Algo que ya veníamos haciendo a través de distintas iniciativas de vinculación ciudadana, como el senador virtual constitucional que busca devolver a la gente el proyecto de nueva constitución que presentó el gobierno anterior, fruto de la fase participativa de un proceso constituyente que, en esta coyuntura, vuelve a cobrar sentido y pertinencia.

Fenómenos como el chileno, con distintas particularidades, vienen ocurriendo en distintos países y continentes. Forman parte de un cambio de época planetario. Pero hay que tener cuidado, pues en muchos lugares las consecuencias han sido peores que sus causas. En el caso de las denominadas primaveras de las naciones árabes, el vacío de poder permitió el surgimiento del radicalismo islámico. En Europa Oriental, se consolidó la vocación paneslávica de Rusia como potencia hegemónica de la región, y en América Latina se han producido regresiones democráticas como el caso de Brasil.
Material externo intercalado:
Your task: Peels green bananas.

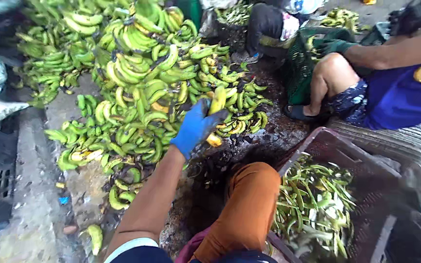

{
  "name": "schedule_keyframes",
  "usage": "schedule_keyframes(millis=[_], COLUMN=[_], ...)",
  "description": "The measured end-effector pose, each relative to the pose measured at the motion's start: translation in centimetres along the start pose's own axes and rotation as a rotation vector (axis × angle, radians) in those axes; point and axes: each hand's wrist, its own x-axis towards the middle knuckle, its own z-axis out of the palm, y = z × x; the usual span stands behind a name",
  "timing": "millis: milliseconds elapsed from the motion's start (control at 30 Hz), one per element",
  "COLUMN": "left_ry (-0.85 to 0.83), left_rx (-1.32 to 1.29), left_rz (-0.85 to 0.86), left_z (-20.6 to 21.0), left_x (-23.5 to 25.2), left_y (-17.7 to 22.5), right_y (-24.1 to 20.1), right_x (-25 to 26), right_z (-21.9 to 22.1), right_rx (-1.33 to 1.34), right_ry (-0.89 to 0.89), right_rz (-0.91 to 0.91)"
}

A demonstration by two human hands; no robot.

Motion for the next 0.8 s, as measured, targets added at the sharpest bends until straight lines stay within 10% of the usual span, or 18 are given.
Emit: schedule_keyframes(millis=[233,500,800], left_ry=[-0.508,-1.452,-0.983], left_rx=[0.204,0.81,0.609], left_rz=[0.451,0.547,0.283], left_z=[16.1,35.9,38.5], left_x=[-4.0,-18.6,-11.9], left_y=[12.6,1.5,4.1], right_y=[4.6,6.5,7.9], right_x=[2.5,0.6,-0.9], right_z=[0.7,-2.1,-3.0], right_rx=[0.139,-0.034,0.004], right_ry=[0.163,0.168,0.131], right_rz=[-0.112,0.025,0.026])
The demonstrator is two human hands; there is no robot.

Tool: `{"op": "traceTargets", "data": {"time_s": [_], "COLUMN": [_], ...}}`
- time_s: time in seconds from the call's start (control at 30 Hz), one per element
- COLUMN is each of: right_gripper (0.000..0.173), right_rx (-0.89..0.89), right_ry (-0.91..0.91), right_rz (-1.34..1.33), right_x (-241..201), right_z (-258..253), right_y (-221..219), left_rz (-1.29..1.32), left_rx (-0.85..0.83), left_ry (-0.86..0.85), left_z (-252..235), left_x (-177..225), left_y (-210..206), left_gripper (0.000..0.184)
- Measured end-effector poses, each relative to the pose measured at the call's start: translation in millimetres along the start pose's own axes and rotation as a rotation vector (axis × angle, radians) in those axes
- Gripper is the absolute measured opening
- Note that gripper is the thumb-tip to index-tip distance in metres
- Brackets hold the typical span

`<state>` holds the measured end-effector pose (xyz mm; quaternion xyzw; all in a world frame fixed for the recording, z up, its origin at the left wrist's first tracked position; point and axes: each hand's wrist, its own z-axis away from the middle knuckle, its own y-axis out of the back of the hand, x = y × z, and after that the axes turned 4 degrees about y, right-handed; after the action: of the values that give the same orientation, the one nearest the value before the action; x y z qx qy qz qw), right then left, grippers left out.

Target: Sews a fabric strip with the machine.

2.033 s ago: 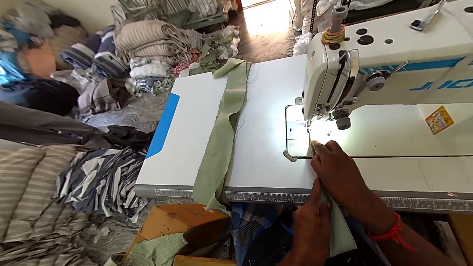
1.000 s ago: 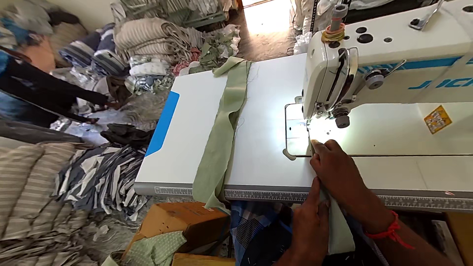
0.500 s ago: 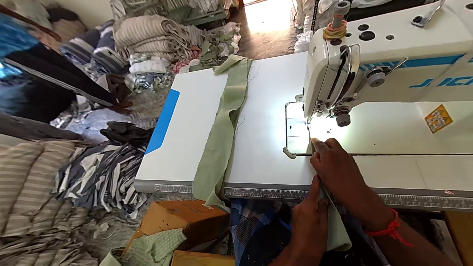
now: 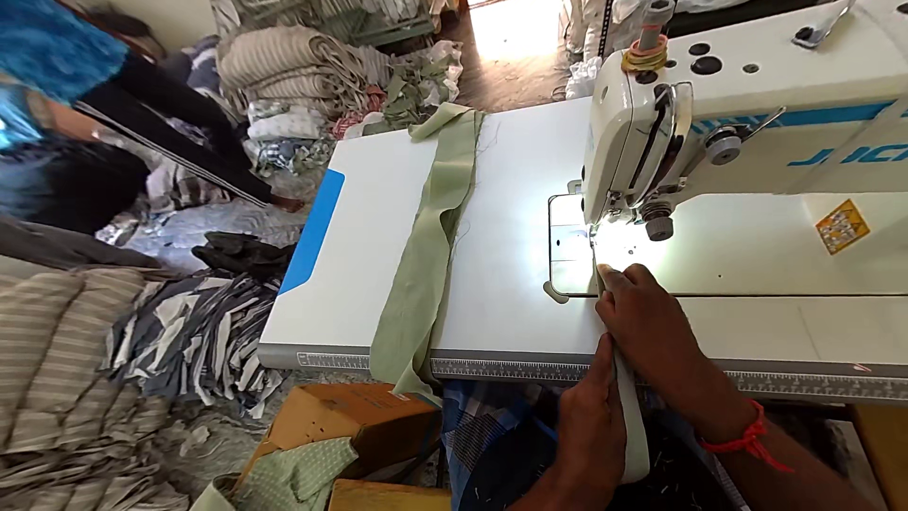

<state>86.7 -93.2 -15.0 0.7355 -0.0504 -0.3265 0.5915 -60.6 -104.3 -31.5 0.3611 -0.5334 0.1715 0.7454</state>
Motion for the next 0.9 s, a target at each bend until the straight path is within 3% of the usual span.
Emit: {"op": "traceTargets", "data": {"time_s": [0.9], "right_gripper": [0.04], "right_rx": [-0.008], "right_ry": [-0.005], "right_rz": [0.0], "right_x": [-2.1], "right_z": [2.9], "right_y": [1.5], "left_rz": [0.114], "left_rx": [-0.057], "left_ry": [0.046], "left_z": [0.6], "left_x": [-0.8], "left_y": [-1.8], "left_gripper": [0.05]}}
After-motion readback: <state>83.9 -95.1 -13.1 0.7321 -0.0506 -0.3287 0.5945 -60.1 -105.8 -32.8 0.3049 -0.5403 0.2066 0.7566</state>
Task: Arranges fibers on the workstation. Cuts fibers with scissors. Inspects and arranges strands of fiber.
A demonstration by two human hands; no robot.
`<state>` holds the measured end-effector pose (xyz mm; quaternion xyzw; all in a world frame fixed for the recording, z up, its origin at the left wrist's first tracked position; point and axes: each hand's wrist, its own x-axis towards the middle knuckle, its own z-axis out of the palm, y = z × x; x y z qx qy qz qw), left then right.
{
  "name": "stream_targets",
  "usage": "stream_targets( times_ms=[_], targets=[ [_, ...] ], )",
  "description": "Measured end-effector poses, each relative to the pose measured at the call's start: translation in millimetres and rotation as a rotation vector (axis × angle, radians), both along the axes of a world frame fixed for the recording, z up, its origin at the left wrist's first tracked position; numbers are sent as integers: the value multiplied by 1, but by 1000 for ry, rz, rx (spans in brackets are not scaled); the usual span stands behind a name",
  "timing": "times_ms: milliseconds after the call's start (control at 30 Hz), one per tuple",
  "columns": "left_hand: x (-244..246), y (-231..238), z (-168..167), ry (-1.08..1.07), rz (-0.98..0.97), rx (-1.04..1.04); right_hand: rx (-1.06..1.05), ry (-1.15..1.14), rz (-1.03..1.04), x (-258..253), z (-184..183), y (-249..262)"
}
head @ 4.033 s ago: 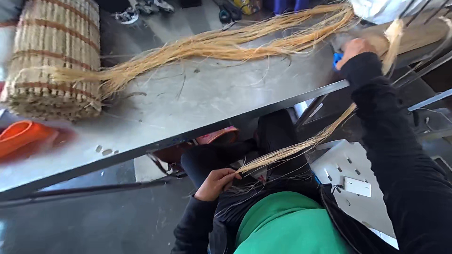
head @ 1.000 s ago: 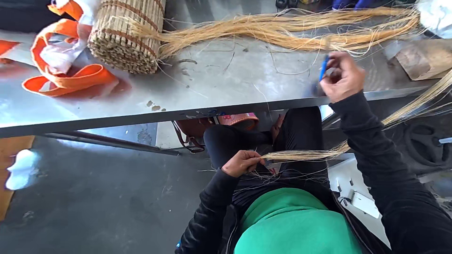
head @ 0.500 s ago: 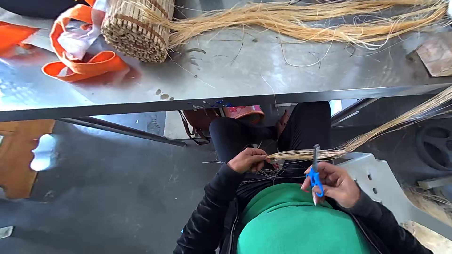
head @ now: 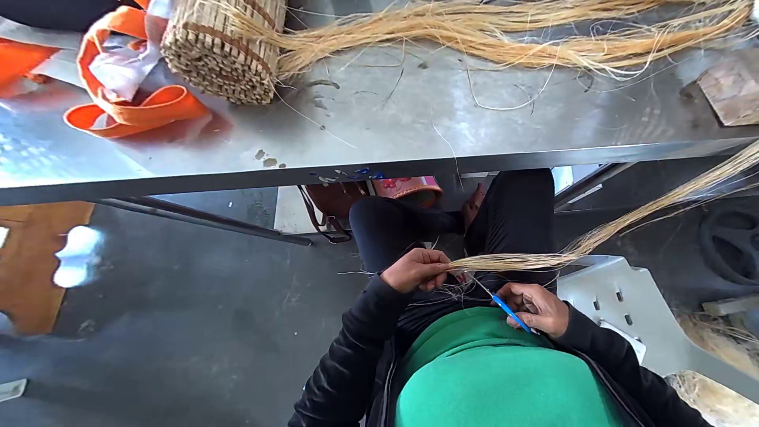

Chile puede y debe escapar de esas tendencias globales. El gobierno ha puesto atención en la experiencia francesa luego de la movilización de los chalecos amarillos, que tuvo similitudes con el caso chileno en la forma, más que en el fondo. Y eso está bien, así lo habíamos advertido. Pero es necesario que este proceso de cambios y de escucha cuente con un camino institucional que recorrer, con acciones y plazos concretos. Un diálogo mal llevado puede provocar frustración e incrementar la desafección.

En este momento, se requiere de todos una cuota de grandeza, para asumir con humildad que el país que conocíamos ha cambiado, y que es necesario despejar mitos, partiendo por uno: Chile nunca fue la Inglaterra de Sudamérica.

El desarrollo estará cada vez más lejos de nuestra puerta si no somos capaces de establecer un nuevo contrato social, uno que nos permita enfrentar la tercera década del siglo XXI con menos fracturas y más cohesión, con menos dolor y más esperanza.